# Introduction

### Background
In Reinforcement Learning (RL) we study agents whose goal is to interact with the environment in a way that maximizes rewards over time (return). RL problems can be formally defined as Markov Decision Processes. This involves specifying:
- the set of states and actions available to the agent in an environment;
- the one-step dynamics of that environment, i.e. the probability that action a in state s at time t will result in state s' at time t+1;
- the reward that the environment will dispense after the agent transitions from a state *s* to a state *s'* due to action *a*.

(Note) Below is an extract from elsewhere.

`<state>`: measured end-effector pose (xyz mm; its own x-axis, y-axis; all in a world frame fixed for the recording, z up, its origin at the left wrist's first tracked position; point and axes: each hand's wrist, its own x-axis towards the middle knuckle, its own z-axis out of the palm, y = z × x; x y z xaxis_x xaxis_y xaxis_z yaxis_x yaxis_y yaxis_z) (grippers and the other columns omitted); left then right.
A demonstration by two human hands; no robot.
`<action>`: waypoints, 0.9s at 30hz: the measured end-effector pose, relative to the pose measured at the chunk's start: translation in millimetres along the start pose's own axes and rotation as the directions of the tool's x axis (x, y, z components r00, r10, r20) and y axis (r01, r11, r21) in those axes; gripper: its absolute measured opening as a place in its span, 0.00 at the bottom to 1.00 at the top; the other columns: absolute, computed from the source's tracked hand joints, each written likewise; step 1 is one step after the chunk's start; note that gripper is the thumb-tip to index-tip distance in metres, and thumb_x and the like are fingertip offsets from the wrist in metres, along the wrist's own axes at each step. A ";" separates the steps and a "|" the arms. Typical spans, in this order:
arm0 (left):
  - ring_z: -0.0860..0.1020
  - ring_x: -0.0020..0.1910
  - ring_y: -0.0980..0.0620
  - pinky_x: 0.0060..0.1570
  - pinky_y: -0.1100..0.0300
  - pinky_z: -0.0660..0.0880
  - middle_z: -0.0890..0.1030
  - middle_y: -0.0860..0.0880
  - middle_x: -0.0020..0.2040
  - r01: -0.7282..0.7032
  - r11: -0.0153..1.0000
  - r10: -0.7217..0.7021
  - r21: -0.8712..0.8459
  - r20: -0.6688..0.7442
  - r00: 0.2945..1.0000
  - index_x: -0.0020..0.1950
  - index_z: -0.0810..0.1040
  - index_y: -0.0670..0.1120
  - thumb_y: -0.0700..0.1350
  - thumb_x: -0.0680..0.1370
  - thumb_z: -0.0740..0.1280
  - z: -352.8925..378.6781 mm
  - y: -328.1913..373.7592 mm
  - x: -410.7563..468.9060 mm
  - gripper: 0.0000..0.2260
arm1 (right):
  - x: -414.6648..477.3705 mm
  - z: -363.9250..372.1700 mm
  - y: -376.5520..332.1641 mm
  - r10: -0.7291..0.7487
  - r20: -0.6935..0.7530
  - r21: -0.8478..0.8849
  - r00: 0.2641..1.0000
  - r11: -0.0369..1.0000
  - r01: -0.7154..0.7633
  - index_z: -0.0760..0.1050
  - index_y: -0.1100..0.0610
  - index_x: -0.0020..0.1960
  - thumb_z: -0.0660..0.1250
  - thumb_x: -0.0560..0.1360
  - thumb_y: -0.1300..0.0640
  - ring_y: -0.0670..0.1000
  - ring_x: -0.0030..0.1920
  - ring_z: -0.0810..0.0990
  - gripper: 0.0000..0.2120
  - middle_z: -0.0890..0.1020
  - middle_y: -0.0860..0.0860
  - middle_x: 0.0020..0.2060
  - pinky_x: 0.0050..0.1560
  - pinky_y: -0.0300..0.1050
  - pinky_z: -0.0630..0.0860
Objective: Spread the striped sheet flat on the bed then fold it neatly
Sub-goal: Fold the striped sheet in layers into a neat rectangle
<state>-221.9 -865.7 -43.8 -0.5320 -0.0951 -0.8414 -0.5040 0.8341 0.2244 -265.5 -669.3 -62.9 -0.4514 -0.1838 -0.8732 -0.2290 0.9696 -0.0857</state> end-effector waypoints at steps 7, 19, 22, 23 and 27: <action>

To maximise return, the agent must learn an optimal policy which tells it for each state it experiences, which action will bring about the highest return. There are multiple methods for solving RL problems. In model-free approaches, the agent does not know the environment's one-step dynamics or reward function. Instead, it uses its experience interacting with the environment to gradually build up and estimate a state-value (Q) table specifying for each state *s* what the expected return of taking an action *a* would be. 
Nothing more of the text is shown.